--- Aim of the task ---
Type every record exactly as it appears.

--- Task input ---
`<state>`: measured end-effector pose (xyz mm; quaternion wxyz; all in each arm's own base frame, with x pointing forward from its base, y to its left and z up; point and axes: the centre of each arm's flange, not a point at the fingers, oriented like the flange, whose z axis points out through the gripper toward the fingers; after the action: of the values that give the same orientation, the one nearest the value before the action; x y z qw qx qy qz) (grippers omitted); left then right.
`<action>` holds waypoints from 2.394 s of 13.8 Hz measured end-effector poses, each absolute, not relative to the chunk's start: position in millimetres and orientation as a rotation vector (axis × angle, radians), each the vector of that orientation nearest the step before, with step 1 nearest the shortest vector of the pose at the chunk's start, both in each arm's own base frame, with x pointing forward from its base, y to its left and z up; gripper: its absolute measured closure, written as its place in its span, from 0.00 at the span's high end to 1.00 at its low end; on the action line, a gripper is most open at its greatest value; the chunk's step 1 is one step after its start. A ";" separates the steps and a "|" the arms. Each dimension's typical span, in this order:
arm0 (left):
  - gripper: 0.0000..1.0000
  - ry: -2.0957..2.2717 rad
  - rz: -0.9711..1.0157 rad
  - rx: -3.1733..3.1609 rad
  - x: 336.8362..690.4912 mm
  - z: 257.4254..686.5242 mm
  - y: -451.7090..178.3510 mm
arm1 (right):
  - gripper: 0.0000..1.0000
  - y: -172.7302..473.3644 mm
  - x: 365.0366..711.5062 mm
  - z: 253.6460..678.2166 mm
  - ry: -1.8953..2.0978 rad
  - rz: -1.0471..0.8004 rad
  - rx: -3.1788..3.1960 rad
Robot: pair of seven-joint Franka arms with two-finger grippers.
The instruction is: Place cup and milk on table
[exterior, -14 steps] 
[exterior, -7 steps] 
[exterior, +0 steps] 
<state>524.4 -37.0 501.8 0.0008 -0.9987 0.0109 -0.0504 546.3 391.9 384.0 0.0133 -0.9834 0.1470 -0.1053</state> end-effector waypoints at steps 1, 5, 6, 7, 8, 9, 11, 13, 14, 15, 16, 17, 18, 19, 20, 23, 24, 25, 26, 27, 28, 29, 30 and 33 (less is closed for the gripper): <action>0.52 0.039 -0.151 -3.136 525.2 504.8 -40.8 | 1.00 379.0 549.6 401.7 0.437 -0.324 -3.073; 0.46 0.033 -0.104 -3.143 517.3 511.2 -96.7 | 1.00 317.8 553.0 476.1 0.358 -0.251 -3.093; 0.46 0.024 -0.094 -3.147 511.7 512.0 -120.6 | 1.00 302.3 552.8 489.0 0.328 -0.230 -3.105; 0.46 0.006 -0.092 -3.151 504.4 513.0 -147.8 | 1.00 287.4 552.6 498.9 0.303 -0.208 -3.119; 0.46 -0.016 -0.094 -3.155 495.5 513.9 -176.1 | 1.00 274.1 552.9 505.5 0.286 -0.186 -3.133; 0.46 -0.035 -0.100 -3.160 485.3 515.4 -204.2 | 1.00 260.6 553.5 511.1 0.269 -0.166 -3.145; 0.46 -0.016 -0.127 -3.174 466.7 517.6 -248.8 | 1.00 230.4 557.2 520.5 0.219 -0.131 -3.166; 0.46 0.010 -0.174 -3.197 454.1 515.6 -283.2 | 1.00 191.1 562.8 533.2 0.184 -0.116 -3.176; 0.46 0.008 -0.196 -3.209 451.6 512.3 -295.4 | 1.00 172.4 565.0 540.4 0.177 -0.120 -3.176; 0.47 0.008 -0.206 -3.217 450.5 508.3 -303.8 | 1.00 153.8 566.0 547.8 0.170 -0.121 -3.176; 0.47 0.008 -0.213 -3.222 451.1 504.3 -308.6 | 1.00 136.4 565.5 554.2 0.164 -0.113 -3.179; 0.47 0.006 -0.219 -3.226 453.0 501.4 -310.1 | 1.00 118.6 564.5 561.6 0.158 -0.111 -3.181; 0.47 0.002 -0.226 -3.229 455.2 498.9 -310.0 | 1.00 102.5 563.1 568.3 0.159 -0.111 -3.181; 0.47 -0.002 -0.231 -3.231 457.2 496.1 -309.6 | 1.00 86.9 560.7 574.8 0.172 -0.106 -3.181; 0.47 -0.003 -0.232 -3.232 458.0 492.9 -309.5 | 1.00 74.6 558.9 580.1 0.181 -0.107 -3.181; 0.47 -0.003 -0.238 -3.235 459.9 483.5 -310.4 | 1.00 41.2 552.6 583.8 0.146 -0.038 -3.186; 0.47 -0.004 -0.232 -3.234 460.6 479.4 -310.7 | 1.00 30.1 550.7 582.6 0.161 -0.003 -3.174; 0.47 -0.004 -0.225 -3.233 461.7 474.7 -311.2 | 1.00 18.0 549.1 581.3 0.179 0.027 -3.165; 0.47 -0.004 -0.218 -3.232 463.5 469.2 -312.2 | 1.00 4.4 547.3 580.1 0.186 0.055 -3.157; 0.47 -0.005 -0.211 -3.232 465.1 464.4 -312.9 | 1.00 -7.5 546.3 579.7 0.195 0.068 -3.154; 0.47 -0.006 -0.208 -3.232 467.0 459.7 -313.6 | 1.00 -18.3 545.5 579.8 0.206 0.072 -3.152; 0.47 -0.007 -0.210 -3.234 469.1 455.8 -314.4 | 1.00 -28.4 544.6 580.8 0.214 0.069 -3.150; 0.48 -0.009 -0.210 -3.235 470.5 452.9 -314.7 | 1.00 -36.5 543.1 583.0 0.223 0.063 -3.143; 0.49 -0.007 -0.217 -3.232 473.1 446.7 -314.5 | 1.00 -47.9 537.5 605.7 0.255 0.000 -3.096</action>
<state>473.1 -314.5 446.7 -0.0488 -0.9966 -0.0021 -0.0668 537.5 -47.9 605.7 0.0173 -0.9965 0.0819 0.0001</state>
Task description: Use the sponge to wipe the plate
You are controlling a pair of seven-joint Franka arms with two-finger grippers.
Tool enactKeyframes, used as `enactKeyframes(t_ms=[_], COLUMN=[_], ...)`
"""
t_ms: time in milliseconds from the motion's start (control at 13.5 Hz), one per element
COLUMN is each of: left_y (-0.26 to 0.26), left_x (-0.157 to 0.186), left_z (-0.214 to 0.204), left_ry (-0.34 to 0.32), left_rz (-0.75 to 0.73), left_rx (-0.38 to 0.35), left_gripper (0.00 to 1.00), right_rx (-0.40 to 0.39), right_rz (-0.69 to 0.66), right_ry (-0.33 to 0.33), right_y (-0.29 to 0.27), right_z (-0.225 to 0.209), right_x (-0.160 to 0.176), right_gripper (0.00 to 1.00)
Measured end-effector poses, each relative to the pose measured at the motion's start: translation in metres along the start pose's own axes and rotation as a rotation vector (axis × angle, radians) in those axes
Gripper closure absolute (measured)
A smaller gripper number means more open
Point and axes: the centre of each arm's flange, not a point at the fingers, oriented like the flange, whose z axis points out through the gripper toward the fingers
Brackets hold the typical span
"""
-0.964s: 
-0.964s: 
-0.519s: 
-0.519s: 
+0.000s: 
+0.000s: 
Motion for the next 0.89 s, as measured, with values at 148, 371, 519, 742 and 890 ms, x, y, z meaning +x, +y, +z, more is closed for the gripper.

--- Answer space ---
`<state>`: measured end-effector pose (xyz mm; quaternion wxyz; all in each arm's own base frame, with x pointing forward from its base, y to its left and z up; point and axes: the centre of each arm's flange, not a point at the fingers, oriented like the flange, whose z axis points out through the gripper toward the fingers; after the action: of the values that give the same orientation, the one nearest the value before the action; x y z qw qx qy qz) (grippers omitted); left then right.
`<action>` holds waypoints from 2.394 s of 13.8 Hz measured end-effector poses, each absolute, not relative to the chunk's start: position in millimetres and orientation as a rotation vector (axis × angle, radians), each the vector of that orientation nearest the step before, with step 1 nearest the shortest vector of the pose at the chunk's start, both in each arm's own base frame, with x pointing forward from its base, y to its left and z up; gripper: its absolute measured closure, written as its place in its span, from 0.00 at the span's high end to 1.00 at its low end; on the action line, a gripper is most open at its greatest value; the chunk's step 1 is one step after its start. A ";" separates the steps and a "|" the arms. Each dimension's typical span, in this order:
arm0 (left):
  - gripper: 0.0000..1.0000
  - ry: -2.0957..2.2717 rad
  - rz: -0.9711..1.0157 rad
  - rx: -3.1733..3.1609 rad
  - x: 336.8362..690.4912 mm
  - z: 257.4254..686.5242 mm
  - y: -451.7090..178.3510 mm
arm1 (right):
  - gripper: 0.0000..1.0000
  - y: -172.7302..473.3644 mm
  - x: 365.0366..711.5062 mm
  - z: 253.6460..678.2166 mm
  - ry: -1.8953..2.0978 rad
  - rz: -1.0471..0.8004 rad
  - rx: -3.1788..3.1960 rad
Robot: pair of seven-joint Franka arms with two-finger grippers.
The instruction is: Place cup and milk on table
[exterior, -14 steps] 
[exterior, -7 steps] 
[exterior, +0 steps] 
<state>524.4 -37.0 501.8 0.0008 -0.9987 0.0109 -0.0504 546.3 391.9 384.0 0.0133 -0.9834 0.1470 -0.1053</state> end-effector waypoints at steps 1, 5, 6, 7, 8, 9, 11, 13, 14, 15, 16, 17, 18, 19, 20, 23, 24, 25, 26, 27, 28, 29, 30 and 33 (less is closed for the gripper): <action>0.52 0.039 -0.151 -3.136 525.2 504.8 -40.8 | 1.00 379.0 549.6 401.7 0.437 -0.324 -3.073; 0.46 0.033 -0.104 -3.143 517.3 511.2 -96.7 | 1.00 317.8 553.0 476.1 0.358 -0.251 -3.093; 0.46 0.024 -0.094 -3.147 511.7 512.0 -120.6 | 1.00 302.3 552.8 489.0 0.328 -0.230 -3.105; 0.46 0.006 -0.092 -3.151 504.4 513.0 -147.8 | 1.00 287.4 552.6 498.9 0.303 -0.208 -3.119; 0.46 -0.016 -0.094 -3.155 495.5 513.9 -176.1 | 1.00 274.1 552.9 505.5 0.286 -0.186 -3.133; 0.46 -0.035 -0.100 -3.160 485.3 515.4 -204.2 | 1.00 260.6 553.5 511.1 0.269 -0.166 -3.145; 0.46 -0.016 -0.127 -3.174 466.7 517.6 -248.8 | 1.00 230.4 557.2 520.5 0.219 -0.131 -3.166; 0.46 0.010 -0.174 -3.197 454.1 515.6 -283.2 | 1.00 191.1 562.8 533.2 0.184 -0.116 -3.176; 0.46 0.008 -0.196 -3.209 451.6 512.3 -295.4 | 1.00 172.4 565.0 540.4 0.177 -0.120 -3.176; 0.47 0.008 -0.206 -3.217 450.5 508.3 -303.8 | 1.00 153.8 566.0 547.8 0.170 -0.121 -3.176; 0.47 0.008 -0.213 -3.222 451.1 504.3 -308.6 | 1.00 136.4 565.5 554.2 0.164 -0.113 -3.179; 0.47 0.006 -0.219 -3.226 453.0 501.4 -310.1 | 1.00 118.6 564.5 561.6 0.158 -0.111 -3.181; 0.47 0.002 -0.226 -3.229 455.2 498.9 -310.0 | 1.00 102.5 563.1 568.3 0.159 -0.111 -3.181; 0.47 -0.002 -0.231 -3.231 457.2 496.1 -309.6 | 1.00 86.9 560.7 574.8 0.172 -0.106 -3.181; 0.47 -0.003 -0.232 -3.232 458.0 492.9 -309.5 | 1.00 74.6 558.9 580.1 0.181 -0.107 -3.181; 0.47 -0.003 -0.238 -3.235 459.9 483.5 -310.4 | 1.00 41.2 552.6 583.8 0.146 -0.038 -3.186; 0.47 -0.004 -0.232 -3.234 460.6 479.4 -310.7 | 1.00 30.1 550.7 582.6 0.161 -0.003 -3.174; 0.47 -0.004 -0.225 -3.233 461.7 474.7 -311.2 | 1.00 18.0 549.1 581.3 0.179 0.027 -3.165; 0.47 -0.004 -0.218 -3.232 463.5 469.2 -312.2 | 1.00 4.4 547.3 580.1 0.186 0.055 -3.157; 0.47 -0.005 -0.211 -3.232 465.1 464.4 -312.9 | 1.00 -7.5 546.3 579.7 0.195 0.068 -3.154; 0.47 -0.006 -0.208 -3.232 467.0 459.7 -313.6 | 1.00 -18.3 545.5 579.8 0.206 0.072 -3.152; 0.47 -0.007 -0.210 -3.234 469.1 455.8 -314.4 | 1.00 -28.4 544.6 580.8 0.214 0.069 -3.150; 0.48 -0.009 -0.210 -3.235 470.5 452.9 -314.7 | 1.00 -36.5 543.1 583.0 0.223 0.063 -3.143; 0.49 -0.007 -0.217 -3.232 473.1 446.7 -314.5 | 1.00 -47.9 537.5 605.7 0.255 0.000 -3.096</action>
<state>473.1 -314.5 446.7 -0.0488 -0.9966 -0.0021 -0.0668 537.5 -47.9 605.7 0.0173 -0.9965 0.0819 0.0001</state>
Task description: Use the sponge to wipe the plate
You are controlling a pair of seven-joint Franka arms with two-finger grippers.
Tool enactKeyframes, used as `enactKeyframes(t_ms=[_], COLUMN=[_], ...)`
"""
t_ms: time in milliseconds from the motion's start (control at 13.5 Hz), one per element
COLUMN is each of: left_y (-0.26 to 0.26), left_x (-0.157 to 0.186), left_z (-0.214 to 0.204), left_ry (-0.34 to 0.32), left_rz (-0.75 to 0.73), left_rx (-0.38 to 0.35), left_gripper (0.00 to 1.00), right_rx (-0.40 to 0.39), right_rz (-0.69 to 0.66), right_ry (-0.33 to 0.33), right_y (-0.29 to 0.27), right_z (-0.225 to 0.209), right_x (-0.160 to 0.176), right_gripper (0.00 to 1.00)
Measured end-effector poses, each relative to the pose measured at the motion's start: translation in metres along the start pose's own axes and rotation as a rotation vector (axis × angle, radians) in those axes
Gripper closure absolute (measured)
A smaller gripper number means more open
Point and axes: the centre of each arm's flange, not a point at the fingers, oriented like the flange, whose z axis points out through the gripper toward the fingers
Brackets hold the typical span
"""
-0.964s: 
-0.964s: 
-0.519s: 
-0.519s: 
+0.000s: 
+0.000s: 
Motion for the next 0.89 s, as measured, with values at 148, 371, 519, 742 and 890 ms, x, y, z meaning +x, +y, +z, more is closed for the gripper.

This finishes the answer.